With the recent advancement in AI technologies the last few years, it seems like the technology has touched almost every facet of our lives, but many don’t realize how easy it is to jump into the technology yourself and begin creating useful application quickly. No you don’t need an advanced degree in Machine Learning or Mathematics, though it would help if you do have some coding experience so that you know some of what you are looking at. You don’t even technically need a decent GPU since you can run on the CPU, although that will be much slower, so an NVidia graphics card is recommended.

Setting Up Your Environment

You’ll be either using an NVIDIA GPU or your CPU for the purposes of this tutorial.

  1. Install or update your GPU drivers from the NVIDIA Driver Downloads page or from your GeForce Experience App.
  2. Next, if you are using an NVIDIA GPU you will need to install the CUDA Toolkit.

Windows Installation Without WSL

  1. You will need to install Python (Version 3.x is recommended.)
  2. Install Conda (For creating seperate python environments): https://docs.conda.io/projects/conda/en/latest/user-guide/install/windows.html
  3. Open the anaconda or miniconda app

Installing with WSL

I prefer to work in a linux environment, so I use WSL2. To do this you will need to add wsl to your system, install Ubuntu, and then install CUDA Toolkit for WSL

  1. Install WSL2: https://learn.microsoft.com/en-us/windows/wsl/install
  2. Install Ubuntu for WSL, follow the instructions for the following link but stop at step 4: https://ubuntu.com/tutorials/install-ubuntu-on-wsl2-on-windows-11-with-gui-support#4-configure-ubuntu
  3. Open Ubuntu
  4. Update the system: sudo apt update && sudo apt upgrade -y
  5. Install python on Ubuntu: sudo apt install python3 python3-pip -y
  6. Install Cuda Toolkit For WSL on Ubuntu: https://developer.nvidia.com/cuda-downloads?target_os=Linux&target_arch=x86_64&Distribution=WSL-Ubuntu&target_version=2.0&target_type=deb_local
    • Here you will get a list of commands based to execute in your linux distro mine are as follows:
      • wget https://developer.download.nvidia.com/compute/cuda/repos/wsl-ubuntu/x86_64/cuda-keyring_1.1-1_all.deb
      • sudo dpkg -i cuda-keyring_1.1-1_all.deb
      • sudo apt-get update
      • sudo apt-get -y install cuda-toolkit-12-3
  7. Install Imagemagick For Ubuntu on Windows (in step 2 I told you to stop at step 4 of the ubuntu installation instructions, this is because for whatever reason I kept having issues getting x11 apps to work, but imagemagick worked like a charm) so that images will actually show when the code runs the .show function.
  8. Install Conda
    • wget https://repo.anaconda.com/miniconda/Miniconda3-latest-Linux-x86_64.sh
    • bash Miniconda3-latest-Linux-x86_64.sh
    • Restart Terminal
    • Initialize Conda.
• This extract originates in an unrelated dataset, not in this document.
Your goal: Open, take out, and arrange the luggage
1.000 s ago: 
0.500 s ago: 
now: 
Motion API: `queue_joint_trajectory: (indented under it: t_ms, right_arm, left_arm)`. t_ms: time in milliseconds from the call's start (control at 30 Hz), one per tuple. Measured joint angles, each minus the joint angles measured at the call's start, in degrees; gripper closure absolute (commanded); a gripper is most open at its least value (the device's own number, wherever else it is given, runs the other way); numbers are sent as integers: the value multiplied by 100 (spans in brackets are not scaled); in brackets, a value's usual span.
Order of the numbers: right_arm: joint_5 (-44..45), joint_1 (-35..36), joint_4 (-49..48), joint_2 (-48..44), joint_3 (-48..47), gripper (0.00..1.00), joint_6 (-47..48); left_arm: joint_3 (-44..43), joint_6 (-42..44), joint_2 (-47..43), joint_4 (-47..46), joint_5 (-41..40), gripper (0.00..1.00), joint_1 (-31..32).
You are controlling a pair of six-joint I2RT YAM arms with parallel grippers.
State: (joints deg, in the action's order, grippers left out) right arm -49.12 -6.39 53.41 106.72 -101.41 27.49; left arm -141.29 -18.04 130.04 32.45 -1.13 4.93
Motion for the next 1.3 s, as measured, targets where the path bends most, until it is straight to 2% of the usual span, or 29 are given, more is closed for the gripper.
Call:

If you didn’t set it to automatically open, run the following command : conda init

Final Steps

These step are the same for either type of installation.

  1. From your conda environment create a new environment: conda create --name pytorch-env python=3.8
  2. Activate the new environment: conda activate pytorch-env
  3. Install Pytorch using pip (make sure that you install the correct version based on the cuda version installed or CPU if you don’t have an NVIDIA GPU, you can check this by running the command: nvcc --version, (if you are running this in wsl to run this command you will need to navigate to /usr/local/cuda/bin, since it is not on the path), I have version 12.3, so I selected 12.1 on the following link.), get the proper command from here: https://pytorch.org/get-started/locally/ and then run it in your terminal

Check That the System is Properly Set Up

  1. In your command line open up the python shell, by running the python or python3 command.
  2. Then run the following:
    • import torch
    • print(torch.__version__)
    • print(torch.cuda.is_available())
  3. If everything went well then you should get a response of True
    • If you got a false make sure that the cuda version installed and the version of pytorch match

Obtain Key For Bing Image Search

To make getting images for our training a bit easier we will start with using the Bing image search api to get some pictures of what we are training on from the internet. To access the api you will need to get a key, which you can do by following the instructions here: https://www.microsoft.com/en-us/bing/apis/bing-image-search-api. Make sure to sign up for the free tier.

That is probably the most difficult part, from here on it will be smooth sailing.

Clone the Project

We will step through a repo I created specifically for this tutorial.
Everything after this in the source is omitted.